- Work instruction -
Copy exactly the lines from the start of the data below through the one that carries "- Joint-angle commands", and only those.

- Data provided -
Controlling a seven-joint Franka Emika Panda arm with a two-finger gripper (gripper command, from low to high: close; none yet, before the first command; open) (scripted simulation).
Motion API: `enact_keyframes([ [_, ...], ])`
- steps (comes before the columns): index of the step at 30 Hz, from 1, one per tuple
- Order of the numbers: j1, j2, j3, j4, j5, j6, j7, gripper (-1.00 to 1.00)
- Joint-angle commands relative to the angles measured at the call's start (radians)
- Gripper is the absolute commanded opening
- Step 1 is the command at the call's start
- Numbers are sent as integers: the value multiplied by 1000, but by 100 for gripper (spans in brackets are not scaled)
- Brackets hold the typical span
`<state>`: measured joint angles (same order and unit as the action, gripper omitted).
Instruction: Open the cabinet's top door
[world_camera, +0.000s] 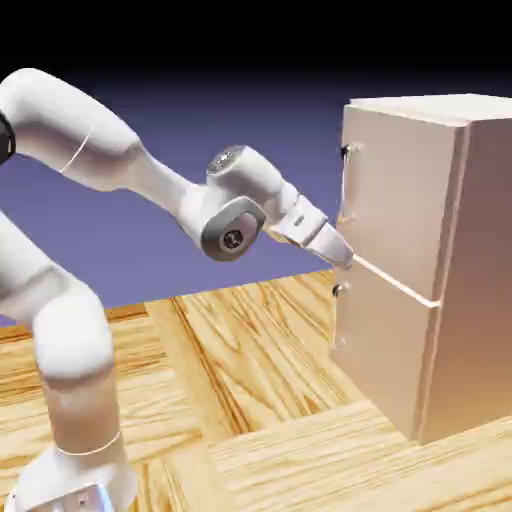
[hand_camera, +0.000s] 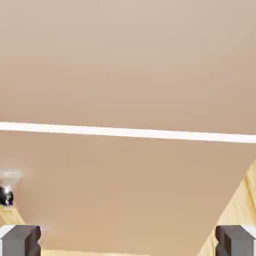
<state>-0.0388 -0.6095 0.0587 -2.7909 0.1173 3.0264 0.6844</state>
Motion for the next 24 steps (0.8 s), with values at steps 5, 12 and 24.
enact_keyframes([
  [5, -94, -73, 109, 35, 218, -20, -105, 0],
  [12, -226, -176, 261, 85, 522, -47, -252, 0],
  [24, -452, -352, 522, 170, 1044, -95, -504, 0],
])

- Answer space -
Controlling a seven-joint Franka Emika Panda arm with a two-finger gripper (gripper command, from low to high: close; none yet, before the first command; open) (scripted simulation).
Motion API: `enact_keyframes([ [_, ...], ])`
- steps (comes before the columns): index of the step at 30 Hz, from 1, one per tuple
- Order of the numbers: j1, j2, j3, j4, j5, j6, j7, gripper (-1.00 to 1.00)
- Joint-angle commands relative to the angles measured at the call's start (radians)

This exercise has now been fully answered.